**THE TASK**
The reply should contain all of the data below, word for word.

-------- SOURCE DATA --------

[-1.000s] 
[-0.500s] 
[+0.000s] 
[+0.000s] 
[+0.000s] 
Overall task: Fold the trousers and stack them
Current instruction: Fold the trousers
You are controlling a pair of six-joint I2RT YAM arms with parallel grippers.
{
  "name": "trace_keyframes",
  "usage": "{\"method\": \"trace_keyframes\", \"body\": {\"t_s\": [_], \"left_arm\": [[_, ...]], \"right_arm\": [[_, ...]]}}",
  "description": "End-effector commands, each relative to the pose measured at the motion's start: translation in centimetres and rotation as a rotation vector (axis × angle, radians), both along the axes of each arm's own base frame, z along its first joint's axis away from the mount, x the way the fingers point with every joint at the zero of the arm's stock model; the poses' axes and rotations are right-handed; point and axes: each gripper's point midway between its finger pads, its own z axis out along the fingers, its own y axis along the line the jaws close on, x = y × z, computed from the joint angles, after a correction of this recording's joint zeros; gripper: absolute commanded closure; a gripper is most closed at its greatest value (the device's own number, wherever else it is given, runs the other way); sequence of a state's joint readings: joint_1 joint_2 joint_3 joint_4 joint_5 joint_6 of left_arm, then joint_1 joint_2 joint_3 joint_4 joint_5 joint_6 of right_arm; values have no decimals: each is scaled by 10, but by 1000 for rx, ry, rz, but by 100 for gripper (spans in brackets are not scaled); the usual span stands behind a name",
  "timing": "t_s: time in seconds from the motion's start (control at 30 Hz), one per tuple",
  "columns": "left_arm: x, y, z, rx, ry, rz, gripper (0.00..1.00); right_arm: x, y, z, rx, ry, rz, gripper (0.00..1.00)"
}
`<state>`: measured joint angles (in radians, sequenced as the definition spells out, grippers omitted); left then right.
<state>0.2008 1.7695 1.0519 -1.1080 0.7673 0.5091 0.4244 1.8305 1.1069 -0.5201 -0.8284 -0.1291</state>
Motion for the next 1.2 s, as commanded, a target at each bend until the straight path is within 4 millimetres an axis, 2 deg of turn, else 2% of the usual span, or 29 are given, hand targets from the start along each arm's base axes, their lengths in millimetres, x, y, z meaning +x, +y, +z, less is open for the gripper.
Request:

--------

**SOLUTION TO THIS EXERCISE**
[-1.000s] 
[-0.500s] 
[+0.000s] 
[+0.000s] 
[+0.000s] 
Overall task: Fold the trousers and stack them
Current instruction: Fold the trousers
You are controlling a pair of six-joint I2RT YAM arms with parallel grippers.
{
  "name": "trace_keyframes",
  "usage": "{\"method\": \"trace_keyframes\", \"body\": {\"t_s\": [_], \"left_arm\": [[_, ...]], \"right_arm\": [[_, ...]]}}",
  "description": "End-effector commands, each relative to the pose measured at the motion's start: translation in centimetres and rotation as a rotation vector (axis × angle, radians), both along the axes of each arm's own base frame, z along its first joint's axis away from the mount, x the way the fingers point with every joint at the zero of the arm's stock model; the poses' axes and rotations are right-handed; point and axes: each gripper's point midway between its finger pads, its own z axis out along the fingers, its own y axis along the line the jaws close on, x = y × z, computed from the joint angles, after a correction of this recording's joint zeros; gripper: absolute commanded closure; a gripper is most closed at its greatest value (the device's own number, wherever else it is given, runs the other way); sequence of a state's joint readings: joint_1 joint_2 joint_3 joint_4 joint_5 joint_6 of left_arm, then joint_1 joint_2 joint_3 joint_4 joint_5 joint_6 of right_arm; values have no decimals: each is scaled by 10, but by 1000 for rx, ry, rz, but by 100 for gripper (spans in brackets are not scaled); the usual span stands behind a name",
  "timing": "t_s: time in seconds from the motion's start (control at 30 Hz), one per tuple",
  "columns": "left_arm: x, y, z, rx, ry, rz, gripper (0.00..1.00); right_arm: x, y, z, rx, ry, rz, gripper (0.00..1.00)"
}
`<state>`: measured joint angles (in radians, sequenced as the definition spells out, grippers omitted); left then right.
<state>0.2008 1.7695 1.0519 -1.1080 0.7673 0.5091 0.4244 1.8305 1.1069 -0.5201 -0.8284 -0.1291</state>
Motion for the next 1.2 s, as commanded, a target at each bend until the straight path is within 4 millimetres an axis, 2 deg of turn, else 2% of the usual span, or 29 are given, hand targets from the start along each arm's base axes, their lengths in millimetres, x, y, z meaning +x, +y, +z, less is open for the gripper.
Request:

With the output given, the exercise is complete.